C. WhewellJune 8, 2022 03:57 pm
Agree completely, those needless exceptions cause only confusion. Any perceived “need” for them is artificial. They’re skew redundancies.
Pro SayJune 8, 2022 02:56 pm
Superb, logic-and-reason-based exposition Kirk.
One well worth SCOTUS, the CAFC, District Courts, and the PTO embracing.
Despite the privacy-invading, innovation-stealing, money-over-morals caterwauling of Big Tech.
mikeJune 8, 2022 01:38 pm
Amen Kirk! Jeff Hardin discussed this very thing 3 years ago. Watch: https://youtu.be/IeWxA7C5IZg?t=31
• The Constitution provides that Congress has the power to create patent law.

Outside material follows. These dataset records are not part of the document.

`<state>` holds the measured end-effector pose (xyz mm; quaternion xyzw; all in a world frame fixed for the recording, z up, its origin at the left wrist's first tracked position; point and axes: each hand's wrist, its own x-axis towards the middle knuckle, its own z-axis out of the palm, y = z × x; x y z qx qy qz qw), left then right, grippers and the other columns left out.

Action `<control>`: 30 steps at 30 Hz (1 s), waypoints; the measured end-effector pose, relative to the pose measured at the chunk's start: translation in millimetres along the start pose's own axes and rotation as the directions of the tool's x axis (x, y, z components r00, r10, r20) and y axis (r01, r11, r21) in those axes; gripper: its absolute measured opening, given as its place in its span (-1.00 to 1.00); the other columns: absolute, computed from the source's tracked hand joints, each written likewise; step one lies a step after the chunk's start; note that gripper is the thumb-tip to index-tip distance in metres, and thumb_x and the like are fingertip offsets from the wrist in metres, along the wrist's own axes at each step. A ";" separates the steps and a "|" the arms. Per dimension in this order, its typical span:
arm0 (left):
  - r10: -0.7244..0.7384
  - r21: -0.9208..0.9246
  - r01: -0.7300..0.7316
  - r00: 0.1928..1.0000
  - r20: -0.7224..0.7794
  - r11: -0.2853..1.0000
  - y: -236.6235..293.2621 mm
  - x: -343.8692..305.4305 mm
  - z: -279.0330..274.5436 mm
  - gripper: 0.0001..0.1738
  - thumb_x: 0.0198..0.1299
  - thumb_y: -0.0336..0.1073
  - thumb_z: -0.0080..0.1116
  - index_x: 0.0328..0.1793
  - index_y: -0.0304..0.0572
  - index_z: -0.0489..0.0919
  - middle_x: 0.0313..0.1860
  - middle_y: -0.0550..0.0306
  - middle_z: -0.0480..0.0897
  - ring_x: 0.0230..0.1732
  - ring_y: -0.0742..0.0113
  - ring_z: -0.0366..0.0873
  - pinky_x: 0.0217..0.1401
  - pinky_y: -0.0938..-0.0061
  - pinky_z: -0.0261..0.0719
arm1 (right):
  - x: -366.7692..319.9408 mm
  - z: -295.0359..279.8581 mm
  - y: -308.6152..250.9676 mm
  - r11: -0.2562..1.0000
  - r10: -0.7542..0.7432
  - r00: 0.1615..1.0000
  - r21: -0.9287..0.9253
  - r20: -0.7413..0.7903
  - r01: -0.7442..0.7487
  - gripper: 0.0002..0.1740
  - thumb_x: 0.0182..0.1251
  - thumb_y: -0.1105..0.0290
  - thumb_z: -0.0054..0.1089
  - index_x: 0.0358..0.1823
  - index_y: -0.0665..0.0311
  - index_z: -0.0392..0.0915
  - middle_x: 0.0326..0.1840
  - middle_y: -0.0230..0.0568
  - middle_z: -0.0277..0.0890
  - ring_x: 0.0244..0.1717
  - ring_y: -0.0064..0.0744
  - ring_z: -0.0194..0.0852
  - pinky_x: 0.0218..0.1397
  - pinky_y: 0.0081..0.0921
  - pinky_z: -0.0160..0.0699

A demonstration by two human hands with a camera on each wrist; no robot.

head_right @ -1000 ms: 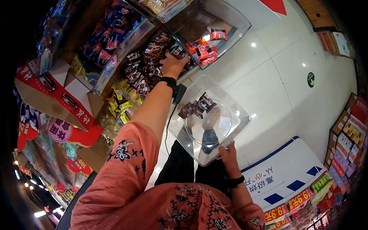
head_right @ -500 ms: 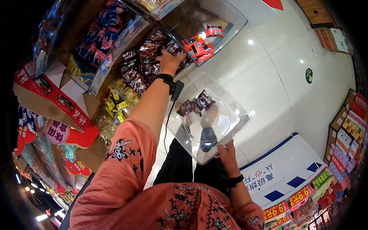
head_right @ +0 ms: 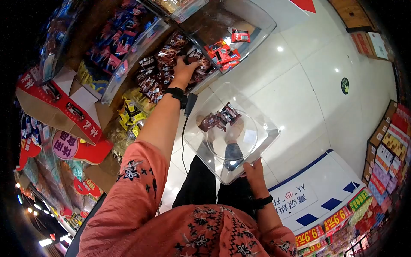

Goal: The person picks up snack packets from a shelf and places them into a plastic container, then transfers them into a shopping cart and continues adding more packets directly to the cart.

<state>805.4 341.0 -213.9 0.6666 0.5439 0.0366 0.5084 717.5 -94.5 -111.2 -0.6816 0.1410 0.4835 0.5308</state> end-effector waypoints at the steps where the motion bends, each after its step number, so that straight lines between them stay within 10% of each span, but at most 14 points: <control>1: 0.018 0.135 -0.014 0.999 -0.026 0.991 6.7 -3.6 0.0 0.08 -0.08 0.14 0.53 0.54 -0.07 0.30 0.41 -0.59 0.26 0.28 -0.40 0.47 0.40 0.14 0.47 | 0.3 1.1 -0.8 1.000 0.009 1.000 0.004 -0.005 -0.009 -0.46 0.35 0.40 0.08 0.31 0.43 0.23 -0.11 -0.12 0.57 -0.34 -0.42 0.65 -0.42 -0.56 0.70; 7: 0.083 0.157 -0.078 0.996 -0.026 0.985 6.1 6.2 14.1 0.17 -0.09 0.19 0.50 0.57 -0.29 0.25 0.35 -0.47 0.47 0.49 -0.38 0.22 0.52 0.12 0.28 | -1.0 3.4 -4.2 0.999 0.033 0.999 -0.025 0.005 -0.033 -0.45 0.33 0.41 0.07 0.31 0.45 0.24 -0.09 -0.10 0.57 -0.33 -0.39 0.65 -0.42 -0.56 0.73; 10: 0.091 0.198 -0.071 0.992 -0.093 0.978 6.1 5.8 11.6 0.04 -0.11 0.14 0.48 0.54 0.02 0.34 0.33 -0.50 0.45 0.32 -0.33 0.48 0.38 0.13 0.48 | 0.9 2.7 -0.4 0.998 0.047 0.999 -0.039 0.011 -0.047 -0.45 0.32 0.40 0.06 0.31 0.45 0.25 -0.08 -0.11 0.57 -0.33 -0.40 0.65 -0.44 -0.56 0.72; 13: 0.155 0.125 -0.140 0.981 -0.120 0.982 -2.5 8.9 6.4 -0.16 -0.10 0.11 0.52 0.28 -0.20 0.55 0.13 -0.26 0.67 0.16 -0.21 0.61 0.34 0.25 0.47 | 1.9 -2.0 3.6 0.998 0.043 0.999 -0.046 0.018 -0.042 -0.45 0.33 0.39 0.06 0.32 0.44 0.25 -0.08 -0.13 0.57 -0.31 -0.41 0.64 -0.43 -0.56 0.71; 18: 0.034 -0.201 -0.023 0.998 0.051 0.979 -6.6 2.6 -12.6 -0.36 0.06 -0.18 0.47 0.29 -0.16 0.57 0.03 -0.18 0.68 -0.07 -0.05 0.71 -0.45 0.04 0.79 | -1.9 5.1 -9.0 0.998 0.028 1.000 -0.055 0.006 -0.027 -0.43 0.35 0.38 0.07 0.34 0.43 0.24 -0.07 -0.16 0.57 -0.28 -0.45 0.62 -0.39 -0.56 0.68; 23: 0.429 0.001 -0.432 0.896 -0.112 0.902 -56.9 32.7 -6.3 -0.55 0.25 -0.25 0.36 0.19 -0.31 0.56 -0.14 0.06 0.69 -0.29 0.35 0.62 -0.44 0.44 0.60 | 1.3 1.5 -5.0 0.998 0.015 1.000 -0.064 0.005 -0.015 -0.43 0.37 0.37 0.07 0.36 0.42 0.22 -0.05 -0.16 0.57 -0.27 -0.47 0.62 -0.38 -0.57 0.67; 26: 0.274 -0.380 -0.264 0.961 -0.030 0.886 -44.1 6.6 -26.6 -0.66 0.31 -0.31 0.32 0.14 -0.27 0.57 -0.17 0.17 0.67 -0.23 0.40 0.58 -0.20 0.46 0.61 | -0.6 1.6 -8.4 0.999 0.006 1.000 -0.036 0.025 -0.005 -0.42 0.37 0.36 0.07 0.37 0.42 0.21 -0.04 -0.16 0.57 -0.27 -0.47 0.62 -0.37 -0.57 0.67; 27: 0.231 -0.333 -0.229 0.972 -0.036 0.914 -34.0 -6.1 -38.5 -0.52 0.22 -0.28 0.38 0.18 -0.43 0.56 -0.08 -0.09 0.73 -0.10 0.25 0.62 0.03 0.38 0.56 | -0.4 2.0 -9.5 1.000 -0.001 0.999 -0.027 0.032 0.002 -0.42 0.37 0.36 0.07 0.37 0.42 0.21 -0.03 -0.15 0.57 -0.27 -0.47 0.62 -0.37 -0.57 0.68; 30: 0.348 -0.172 -0.361 0.932 -0.101 0.917 -25.5 -32.7 -60.4 -0.57 0.23 -0.27 0.37 0.14 -0.38 0.58 -0.11 -0.07 0.73 -0.13 0.21 0.63 0.02 0.37 0.54 | 0.1 2.2 -11.2 1.000 -0.006 0.999 -0.022 0.039 0.007 -0.40 0.36 0.35 0.06 0.38 0.42 0.19 -0.01 -0.13 0.57 -0.26 -0.47 0.63 -0.36 -0.57 0.68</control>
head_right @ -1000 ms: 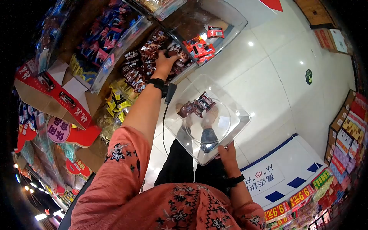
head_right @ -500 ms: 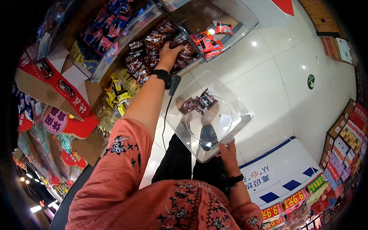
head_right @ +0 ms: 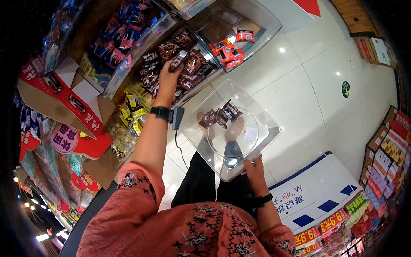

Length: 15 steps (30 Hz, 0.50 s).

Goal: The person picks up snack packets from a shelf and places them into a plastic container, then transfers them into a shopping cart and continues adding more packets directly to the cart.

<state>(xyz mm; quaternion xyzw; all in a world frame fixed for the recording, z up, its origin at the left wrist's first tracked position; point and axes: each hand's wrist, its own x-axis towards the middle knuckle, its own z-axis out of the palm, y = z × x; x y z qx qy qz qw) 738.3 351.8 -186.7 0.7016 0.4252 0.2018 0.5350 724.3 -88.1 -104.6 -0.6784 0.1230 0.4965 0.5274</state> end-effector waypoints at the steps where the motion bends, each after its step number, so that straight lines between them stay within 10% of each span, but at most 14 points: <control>1: 0.054 0.043 -0.055 0.998 0.013 0.998 -2.3 -4.0 -7.3 -0.57 0.18 -0.30 0.41 0.11 -0.38 0.58 -0.17 -0.09 0.71 -0.19 0.16 0.60 -0.03 0.34 0.54 | 1.4 0.1 1.3 1.000 0.009 1.000 -0.011 -0.006 -0.009 -0.40 0.36 0.35 0.06 0.39 0.42 0.19 0.00 -0.13 0.57 -0.25 -0.47 0.63 -0.36 -0.57 0.68; 8: 0.378 0.290 -0.392 0.920 0.107 0.873 56.6 -91.1 -20.8 -0.53 0.00 -0.69 0.26 0.07 -0.16 0.62 -0.07 -0.13 0.49 -0.03 -0.13 0.52 0.09 0.23 0.50 | 4.9 3.0 -4.8 0.999 0.003 1.000 -0.049 0.002 -0.003 -0.37 0.35 0.33 0.06 0.42 0.40 0.18 0.03 -0.12 0.57 -0.22 -0.45 0.64 -0.35 -0.57 0.69; 12: 0.366 0.270 -0.434 0.892 0.267 0.860 50.6 -136.6 3.0 -0.58 0.01 -0.61 0.33 0.03 -0.10 0.62 0.02 -0.09 0.48 0.03 -0.10 0.54 0.15 0.28 0.52 | 9.4 8.5 -8.3 1.000 -0.001 1.000 -0.024 0.007 0.001 -0.39 0.35 0.36 0.05 0.40 0.40 0.20 -0.02 -0.15 0.58 -0.23 -0.45 0.64 -0.37 -0.57 0.68; 15: 0.021 0.216 -0.122 0.908 0.418 0.969 29.7 -167.6 18.3 -0.49 -0.07 -0.59 0.35 0.06 0.01 0.63 0.05 -0.13 0.47 0.06 -0.21 0.53 0.12 0.23 0.57 | 11.0 9.6 -6.1 1.000 0.007 1.000 -0.006 0.015 -0.007 -0.42 0.34 0.41 0.03 0.38 0.41 0.22 -0.08 -0.17 0.58 -0.26 -0.47 0.62 -0.37 -0.57 0.67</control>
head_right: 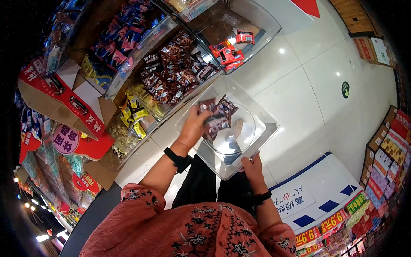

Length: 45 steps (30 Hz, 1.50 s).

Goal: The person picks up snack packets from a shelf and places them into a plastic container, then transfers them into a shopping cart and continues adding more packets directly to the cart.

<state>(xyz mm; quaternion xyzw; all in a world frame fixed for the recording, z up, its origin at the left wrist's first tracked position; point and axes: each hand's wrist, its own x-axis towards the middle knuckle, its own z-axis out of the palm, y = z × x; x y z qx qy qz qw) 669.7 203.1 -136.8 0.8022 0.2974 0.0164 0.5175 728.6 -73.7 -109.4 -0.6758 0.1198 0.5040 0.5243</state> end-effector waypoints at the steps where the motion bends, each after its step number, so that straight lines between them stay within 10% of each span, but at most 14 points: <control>1: 0.080 0.267 -0.095 0.995 0.067 0.959 0.8 -5.2 3.1 -0.52 -0.02 -0.58 0.31 0.07 0.02 0.63 0.06 -0.15 0.47 0.07 -0.25 0.54 0.12 0.19 0.59 | 1.0 -0.5 2.2 1.000 0.010 1.000 0.001 0.001 -0.010 -0.43 0.34 0.42 0.03 0.37 0.41 0.22 -0.10 -0.18 0.58 -0.28 -0.47 0.62 -0.37 -0.57 0.66; 8: -0.095 0.422 -0.078 0.923 0.373 0.903 -1.3 -3.1 -3.1 -0.31 0.15 -0.24 0.35 0.46 0.24 0.43 0.16 -0.26 0.53 0.14 -0.26 0.57 0.15 0.09 0.60 | 0.0 -1.2 8.4 0.998 -0.065 0.998 0.011 -0.003 0.065 -0.44 0.33 0.49 -0.02 0.37 0.42 0.24 -0.11 -0.21 0.57 -0.25 -0.51 0.57 -0.29 -0.60 0.57; 11: 0.066 0.404 -0.078 0.997 0.044 0.912 22.0 46.6 -47.0 -0.46 0.23 -0.19 0.29 0.34 -0.07 0.49 0.12 -0.22 0.57 0.06 -0.26 0.59 0.08 0.04 0.60 | -3.5 1.0 1.0 0.998 -0.062 0.997 0.025 -0.039 0.063 -0.44 0.33 0.50 -0.02 0.37 0.41 0.26 -0.08 -0.26 0.55 -0.18 -0.54 0.53 -0.23 -0.59 0.54; 14: 0.353 0.523 -0.169 0.894 -0.275 0.835 16.2 125.1 -97.5 -0.38 0.23 -0.12 0.36 0.29 -0.37 0.47 0.13 -0.29 0.56 0.17 -0.25 0.51 0.22 0.10 0.50 | -2.7 -3.0 2.5 0.999 -0.044 0.999 0.021 -0.030 0.045 -0.46 0.33 0.51 -0.02 0.36 0.40 0.29 -0.04 -0.29 0.53 -0.11 -0.55 0.50 -0.14 -0.58 0.53; 22: 0.129 0.792 0.224 0.926 -0.354 0.568 -27.4 239.2 -112.4 0.06 0.10 0.38 0.29 0.47 -0.35 0.35 0.33 -0.34 0.50 0.38 -0.23 0.40 0.40 -0.01 0.37 | 1.0 -8.6 10.3 0.999 -0.033 0.999 0.042 -0.027 0.034 -0.52 0.35 0.50 -0.01 0.30 0.41 0.33 -0.07 -0.31 0.54 -0.15 -0.57 0.50 -0.15 -0.60 0.51; 28: -0.124 0.722 0.351 0.929 -0.349 0.596 -19.3 244.7 -106.2 -0.06 0.13 0.34 0.26 0.53 -0.03 0.35 0.48 -0.25 0.37 0.53 -0.21 0.23 0.51 -0.04 0.18 | -3.1 -5.5 2.9 0.997 0.008 0.999 0.072 -0.038 -0.005 -0.51 0.33 0.49 0.00 0.30 0.41 0.34 -0.11 -0.31 0.54 -0.20 -0.57 0.51 -0.21 -0.60 0.51; 45: 0.156 0.833 0.151 0.950 -0.271 0.532 -50.3 244.4 -91.7 -0.35 0.32 0.26 0.10 0.37 0.06 0.46 0.09 -0.18 0.63 0.21 -0.19 0.56 0.14 -0.11 0.49 | 2.3 -9.2 7.1 0.998 0.015 0.999 0.057 -0.046 -0.013 -0.52 0.31 0.51 -0.01 0.28 0.41 0.35 -0.08 -0.29 0.54 -0.15 -0.56 0.51 -0.14 -0.58 0.52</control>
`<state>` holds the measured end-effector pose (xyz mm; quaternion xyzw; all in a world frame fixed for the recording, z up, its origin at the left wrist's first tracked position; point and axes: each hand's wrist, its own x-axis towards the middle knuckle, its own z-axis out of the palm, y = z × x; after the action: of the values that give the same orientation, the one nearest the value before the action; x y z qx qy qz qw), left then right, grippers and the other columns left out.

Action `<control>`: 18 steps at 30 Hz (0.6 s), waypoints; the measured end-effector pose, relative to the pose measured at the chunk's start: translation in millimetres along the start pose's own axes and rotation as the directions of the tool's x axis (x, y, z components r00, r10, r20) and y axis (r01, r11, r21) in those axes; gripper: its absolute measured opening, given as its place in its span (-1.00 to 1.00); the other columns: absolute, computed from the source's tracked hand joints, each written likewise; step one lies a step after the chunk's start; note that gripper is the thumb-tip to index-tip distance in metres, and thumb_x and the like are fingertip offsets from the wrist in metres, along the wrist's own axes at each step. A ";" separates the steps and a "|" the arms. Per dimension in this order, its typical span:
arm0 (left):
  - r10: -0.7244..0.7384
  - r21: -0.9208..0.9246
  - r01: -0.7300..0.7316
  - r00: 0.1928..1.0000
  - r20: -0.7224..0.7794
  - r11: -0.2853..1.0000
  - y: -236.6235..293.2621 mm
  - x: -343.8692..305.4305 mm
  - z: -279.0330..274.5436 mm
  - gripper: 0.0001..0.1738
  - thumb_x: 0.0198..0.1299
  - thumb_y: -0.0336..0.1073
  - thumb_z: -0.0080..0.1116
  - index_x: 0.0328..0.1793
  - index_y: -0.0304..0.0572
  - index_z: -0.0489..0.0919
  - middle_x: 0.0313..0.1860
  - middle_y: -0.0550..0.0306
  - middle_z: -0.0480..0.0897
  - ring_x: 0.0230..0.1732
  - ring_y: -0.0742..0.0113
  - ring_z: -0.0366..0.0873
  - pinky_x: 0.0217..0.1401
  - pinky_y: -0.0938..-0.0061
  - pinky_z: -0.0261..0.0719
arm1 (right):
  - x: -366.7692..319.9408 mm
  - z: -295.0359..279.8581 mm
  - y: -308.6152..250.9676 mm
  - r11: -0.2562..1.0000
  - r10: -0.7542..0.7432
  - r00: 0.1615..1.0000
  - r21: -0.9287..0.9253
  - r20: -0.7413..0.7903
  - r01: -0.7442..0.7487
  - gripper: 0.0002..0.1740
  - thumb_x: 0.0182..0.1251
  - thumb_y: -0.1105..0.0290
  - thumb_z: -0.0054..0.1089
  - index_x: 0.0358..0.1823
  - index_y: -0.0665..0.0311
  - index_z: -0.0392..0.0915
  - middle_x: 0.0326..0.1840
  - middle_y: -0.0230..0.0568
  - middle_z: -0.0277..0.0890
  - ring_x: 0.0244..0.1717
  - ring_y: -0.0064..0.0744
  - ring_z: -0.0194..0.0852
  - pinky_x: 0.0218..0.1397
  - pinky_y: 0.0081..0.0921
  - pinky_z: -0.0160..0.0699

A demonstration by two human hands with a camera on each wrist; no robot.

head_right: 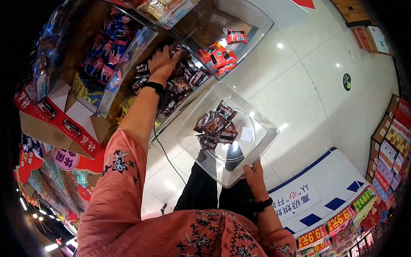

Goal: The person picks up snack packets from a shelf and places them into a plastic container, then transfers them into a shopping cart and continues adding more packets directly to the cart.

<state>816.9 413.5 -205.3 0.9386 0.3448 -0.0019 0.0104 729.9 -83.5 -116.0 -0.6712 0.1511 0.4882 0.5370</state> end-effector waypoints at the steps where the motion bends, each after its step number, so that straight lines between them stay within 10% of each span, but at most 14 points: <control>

“The Congress shall have Power … To promote the Progress of Science and useful Arts, by securing for limited Times to Authors and Inventors the exclusive Right to their respective Writings and Discoveries.” U.S. Founders — US Constitution, Article I, Section 8, Clause 8
• Congress specified what is patent eligible in 35 USC § 101.
“Whoever invents or discovers any new and useful process, machine, manufacture, or composition of matter, or any new and useful improvement thereof, may obtain a patent therefor, subject to the conditions and requirements of this title.” The People’s Congress — 35 USC § 101 – Inventions patentable
• The Supreme Court engrafted exceptions onto the § 101 statutory text, despite that Congress has repeatedly codified the same text since 1952.
See paper “Unconstitutional Application of 35 U.S.C. §101 by the U.S. Supreme Court” by Knowles and Prosser at https://repository.law.uic.edu/ripl/vol18/iss2/2/
• But the Supreme Court says they can’t do that.
“…the Act contains no ‘wholly groundless’ exception. This Court may not engraft its own exceptions onto the statutory text.” J. Kavanaugh, Henry Schein, 2019
We need predictability. Per Schein, the Supreme Court needs to undo Mayo/Alice and their ancestry. SCOTUS never had that Power. Knowles’ paper shows that SCOTUS simply gave it to themselves without any congressional rationale or historical basis. The Constitution specifically gave that to the People’s Congress, and Congress has already spoken.
David LewisJune 8, 2022 01:33 pm
Thank you for your article. To point out the obvious, Schein would suggest that the judicially created double patenting doctrine is improper.
Somehow I don’t see the Supreme Court expressly determining that the judicially created double patenting doctrine is improper, but you never know.
BJune 8, 2022 10:22 am
Great article, Kirk
I will take issue with one sentence, i.e., “In view of the Supreme Court’s definitions of the categories of patentable subject matter under Section 101, there does not appear to be a need for the judicially created exceptions.”
Specifically, I’m not saying you’re right or wrong, but there’s possible room for an exception to claims that rely on true mental steps.
The other exceptions are pure garbage as you appear to know
PA CrierJune 8, 2022 08:50 am
Nice analysis. Simple and direct enough for the layman.
It seems to me that first there is scientific discovery and 30 years latter applications of that discovery to products used by humans e.g. technology. For American Axle it’s more like 100 years.
concernedJune 7, 2022 06:36 pm
My CAFC blue brief includes Schein and the PTAB stated I met the law as expressly written.
However, I did not meet the USPTO, PTAB and Solicitor “secret” definitions of significantly more and inventive concept, although my attorney has repeatedly asked for said definitions to no avail.
The Dodd leaked memo also states the court has no authority to engraft their words upon the statutory text.
Let’s hope SCOTUS tosses those judical exceptions to s101. If Congress wants those definitions, so should Congress write.
In the meantime, I met the law as written per PTAB. I have no 102, 103 or 112 rejections. Give me my patent!